• AIM OF THE TASK
Leave out the pictures and transcribe every entry below exactly.

Records from a data source

____

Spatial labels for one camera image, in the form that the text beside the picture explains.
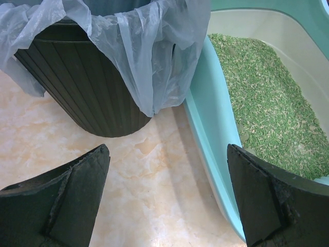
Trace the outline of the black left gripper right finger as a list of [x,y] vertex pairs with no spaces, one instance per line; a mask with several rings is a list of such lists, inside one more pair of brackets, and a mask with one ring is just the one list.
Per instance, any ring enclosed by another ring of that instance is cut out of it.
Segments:
[[328,246],[328,185],[227,147],[247,246]]

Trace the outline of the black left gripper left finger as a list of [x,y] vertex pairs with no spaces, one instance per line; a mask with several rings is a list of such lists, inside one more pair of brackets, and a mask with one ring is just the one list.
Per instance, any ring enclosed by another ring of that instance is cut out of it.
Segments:
[[89,246],[109,169],[101,144],[1,190],[1,246]]

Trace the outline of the black trash bin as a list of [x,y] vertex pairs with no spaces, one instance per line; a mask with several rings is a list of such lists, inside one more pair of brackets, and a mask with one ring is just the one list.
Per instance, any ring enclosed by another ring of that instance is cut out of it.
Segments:
[[150,121],[114,64],[74,21],[47,27],[15,57],[74,122],[91,134],[127,136]]

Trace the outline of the teal plastic litter box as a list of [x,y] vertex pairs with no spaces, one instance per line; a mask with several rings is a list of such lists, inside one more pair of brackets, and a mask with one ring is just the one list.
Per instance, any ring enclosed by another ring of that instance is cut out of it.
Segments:
[[[326,1],[212,1],[208,33],[258,39],[271,46],[328,132]],[[244,239],[227,164],[227,146],[240,139],[222,67],[209,39],[184,106],[218,207]]]

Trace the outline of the green cat litter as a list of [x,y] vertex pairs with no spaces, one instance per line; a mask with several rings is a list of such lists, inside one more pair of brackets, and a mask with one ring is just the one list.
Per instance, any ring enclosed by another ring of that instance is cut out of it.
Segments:
[[242,146],[307,178],[328,175],[328,140],[276,52],[260,40],[211,34]]

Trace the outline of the translucent blue bin liner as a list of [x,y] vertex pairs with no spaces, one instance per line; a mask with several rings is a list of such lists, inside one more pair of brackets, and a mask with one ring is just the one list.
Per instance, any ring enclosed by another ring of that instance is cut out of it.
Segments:
[[50,25],[72,20],[152,117],[185,99],[210,11],[210,1],[1,1],[1,70],[26,94],[43,97],[45,89],[14,54]]

____

• WRITTEN ANSWER
Spatial labels for one camera image, in the form that the text beside the picture explains.
Trace the outline of the black left gripper right finger as a list of [x,y] vertex pairs with no spaces, one instance per line; a mask with several rings is a list of such lists, inside one more pair of brackets, and a mask with one ring is just the one list.
Per instance, any ring enclosed by another ring of that instance is cut out of it.
Segments:
[[328,246],[328,185],[227,147],[247,246]]

Trace the outline of the black left gripper left finger as a list of [x,y] vertex pairs with no spaces, one instance per line; a mask with several rings is a list of such lists, inside one more pair of brackets, and a mask with one ring is just the one list.
Per instance, any ring enclosed by another ring of that instance is cut out of it.
Segments:
[[89,246],[109,169],[101,144],[1,190],[1,246]]

Trace the outline of the black trash bin as a list of [x,y] vertex pairs with no spaces, one instance per line; a mask with several rings is a list of such lists, inside one more pair of brackets, and a mask with one ring is just the one list.
Per instance, any ring enclosed by another ring of that instance is cut out of it.
Segments:
[[150,121],[114,64],[74,21],[47,27],[15,57],[74,122],[91,134],[127,136]]

Trace the outline of the teal plastic litter box as a list of [x,y] vertex pairs with no spaces, one instance per line; a mask with several rings is a list of such lists, inside one more pair of brackets, and a mask with one ring is just the one list.
Per instance, any ring enclosed by another ring of that instance is cut out of it.
Segments:
[[[326,1],[212,1],[208,33],[258,39],[271,46],[328,132]],[[244,239],[227,164],[227,146],[240,139],[222,67],[209,39],[184,106],[218,207]]]

Trace the outline of the green cat litter as a list of [x,y] vertex pairs with no spaces, one instance per line; a mask with several rings is a list of such lists, inside one more pair of brackets, and a mask with one ring is just the one list.
Per instance, any ring enclosed by another ring of that instance is cut out of it.
Segments:
[[242,146],[307,178],[328,175],[328,140],[276,52],[260,40],[211,34]]

Trace the outline of the translucent blue bin liner as a list of [x,y] vertex pairs with no spaces, one instance per line; a mask with several rings is a list of such lists, inside one more pair of brackets, and a mask with one ring is just the one list.
Per instance, any ring enclosed by another ring of that instance is cut out of it.
Segments:
[[50,25],[72,20],[152,117],[185,99],[210,11],[210,1],[1,1],[1,70],[26,94],[43,97],[45,89],[14,54]]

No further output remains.